Seria preciso escavar séculos de inconsciente nacional para perceber o que nos torna um povo tão melindroso com personalidades insolentes, génios furiosos, orgulhosos solitários ou simplesmente pessoas que gostam de andar “por caminhos esconsos”.
No documentário que Joana Pontes fez sobre Jorge de Sena, O Escritor Prodigioso, o depoimento do artista Fernando Lemos parece tocar no fulcro da questão, designando-o como “o nosso complexo de anões”.
Anões que não suportam quando alguém “é mais alto” por isso mandam de imediato que se lhe cortem esses centímetros como “se fossem uma excrescência”. Ora Jorge de Sena tinha esses centímetros a mais não apenas na literatura mas também na academia.

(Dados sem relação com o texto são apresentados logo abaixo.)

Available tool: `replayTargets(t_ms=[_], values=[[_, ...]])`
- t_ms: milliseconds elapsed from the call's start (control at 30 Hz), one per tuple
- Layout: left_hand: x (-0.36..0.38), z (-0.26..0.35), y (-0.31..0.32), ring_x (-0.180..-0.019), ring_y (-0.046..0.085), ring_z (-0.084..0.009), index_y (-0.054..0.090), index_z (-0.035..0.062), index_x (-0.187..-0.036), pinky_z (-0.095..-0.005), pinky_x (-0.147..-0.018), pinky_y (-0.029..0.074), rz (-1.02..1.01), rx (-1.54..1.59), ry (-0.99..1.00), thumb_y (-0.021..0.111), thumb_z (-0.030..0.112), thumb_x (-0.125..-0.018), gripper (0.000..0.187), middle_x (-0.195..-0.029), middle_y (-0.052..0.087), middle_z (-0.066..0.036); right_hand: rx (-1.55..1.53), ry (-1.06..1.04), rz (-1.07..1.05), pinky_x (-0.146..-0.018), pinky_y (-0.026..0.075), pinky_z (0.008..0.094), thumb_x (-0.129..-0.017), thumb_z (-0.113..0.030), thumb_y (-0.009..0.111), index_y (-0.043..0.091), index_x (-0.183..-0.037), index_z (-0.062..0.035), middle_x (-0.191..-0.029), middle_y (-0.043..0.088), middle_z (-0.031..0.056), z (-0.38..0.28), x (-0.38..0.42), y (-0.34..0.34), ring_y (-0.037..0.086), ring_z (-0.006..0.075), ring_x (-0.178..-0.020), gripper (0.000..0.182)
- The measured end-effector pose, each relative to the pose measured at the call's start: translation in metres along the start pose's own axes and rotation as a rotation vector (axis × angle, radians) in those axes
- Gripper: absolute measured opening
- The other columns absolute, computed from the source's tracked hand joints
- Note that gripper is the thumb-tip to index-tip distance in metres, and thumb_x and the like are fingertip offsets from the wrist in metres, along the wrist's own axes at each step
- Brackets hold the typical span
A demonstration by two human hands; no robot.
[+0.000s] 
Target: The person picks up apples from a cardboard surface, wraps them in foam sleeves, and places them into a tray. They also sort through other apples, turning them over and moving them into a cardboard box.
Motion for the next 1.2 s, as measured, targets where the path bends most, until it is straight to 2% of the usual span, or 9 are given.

A relação de J. Sena com o Portugal dito culto sempre foi complicada. Por um lado, Sena não se coibia de criticar, por vezes ferozmente, a cena cultural do país. Ele próprio o disse: “não perdoo a ninguém a mediocridade, a estupidez, a vileza, a malignidade, a incultura, a suficiência, a intolerância, o espírito de compromisso, a cobardia moral". Alvo de críticas violentas, boa parte do meio intelectual português não encarava Sena como “persona grata”.

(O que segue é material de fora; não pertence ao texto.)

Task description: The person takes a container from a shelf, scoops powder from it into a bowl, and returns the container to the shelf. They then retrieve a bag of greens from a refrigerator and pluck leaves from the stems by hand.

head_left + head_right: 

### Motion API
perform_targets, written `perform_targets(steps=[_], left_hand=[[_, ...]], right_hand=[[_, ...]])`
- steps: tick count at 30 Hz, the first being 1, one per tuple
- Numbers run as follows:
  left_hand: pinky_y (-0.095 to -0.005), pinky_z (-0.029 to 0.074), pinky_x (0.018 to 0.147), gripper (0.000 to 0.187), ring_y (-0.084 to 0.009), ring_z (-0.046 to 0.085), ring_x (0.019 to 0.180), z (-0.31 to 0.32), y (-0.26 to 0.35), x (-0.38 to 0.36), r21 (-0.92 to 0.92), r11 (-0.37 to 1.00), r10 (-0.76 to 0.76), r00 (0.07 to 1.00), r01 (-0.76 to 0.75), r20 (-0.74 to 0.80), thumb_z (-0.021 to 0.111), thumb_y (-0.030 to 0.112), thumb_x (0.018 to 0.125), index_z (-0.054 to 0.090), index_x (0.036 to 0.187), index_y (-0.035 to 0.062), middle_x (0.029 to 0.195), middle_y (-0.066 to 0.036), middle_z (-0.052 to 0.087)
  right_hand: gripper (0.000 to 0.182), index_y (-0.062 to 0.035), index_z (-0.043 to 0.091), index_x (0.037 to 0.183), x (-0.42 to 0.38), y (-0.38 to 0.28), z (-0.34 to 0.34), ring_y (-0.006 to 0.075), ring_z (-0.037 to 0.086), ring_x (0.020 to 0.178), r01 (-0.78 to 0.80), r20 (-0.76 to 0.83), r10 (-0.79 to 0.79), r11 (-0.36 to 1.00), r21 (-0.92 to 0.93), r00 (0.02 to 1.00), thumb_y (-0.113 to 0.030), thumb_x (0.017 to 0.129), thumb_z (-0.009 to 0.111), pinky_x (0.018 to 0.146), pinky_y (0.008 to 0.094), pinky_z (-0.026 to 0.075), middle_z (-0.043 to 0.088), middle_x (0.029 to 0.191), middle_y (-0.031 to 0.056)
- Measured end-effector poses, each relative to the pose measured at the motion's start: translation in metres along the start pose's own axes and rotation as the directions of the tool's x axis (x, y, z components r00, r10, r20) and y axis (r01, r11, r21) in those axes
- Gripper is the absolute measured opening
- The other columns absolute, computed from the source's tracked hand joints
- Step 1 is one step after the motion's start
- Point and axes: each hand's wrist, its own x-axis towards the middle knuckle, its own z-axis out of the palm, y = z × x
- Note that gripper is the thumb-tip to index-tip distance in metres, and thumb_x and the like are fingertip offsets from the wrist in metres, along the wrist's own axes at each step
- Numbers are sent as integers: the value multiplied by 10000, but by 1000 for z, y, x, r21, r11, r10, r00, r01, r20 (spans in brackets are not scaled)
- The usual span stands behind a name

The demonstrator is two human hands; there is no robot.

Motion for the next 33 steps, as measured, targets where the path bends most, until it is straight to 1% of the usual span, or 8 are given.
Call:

A revista “O Tempo e o Modo” dedicou-lhe em 1968 um número inteiro – mas era uma exceção. Depois do 25 de Abril de 1974 Jorge de Sena veio a Portugal na esperança de ser convidado por alguma universidade. Mas fecharam-lhe as portas, nomeadamente as da Faculdade de Letras da Universidade de Lisboa. Este lamentável facto acentuou a amargura de J. Sena. Doía-lhe profundamente não ser reconhecido na sua pátria.
Sena foi – hoje é difícil negá-lo – uma pessoa superior. Talvez devesse não valorizar tanto o reconhecimento dos portugueses, ou melhor, a falta dele. Mas este sentimento é muito português.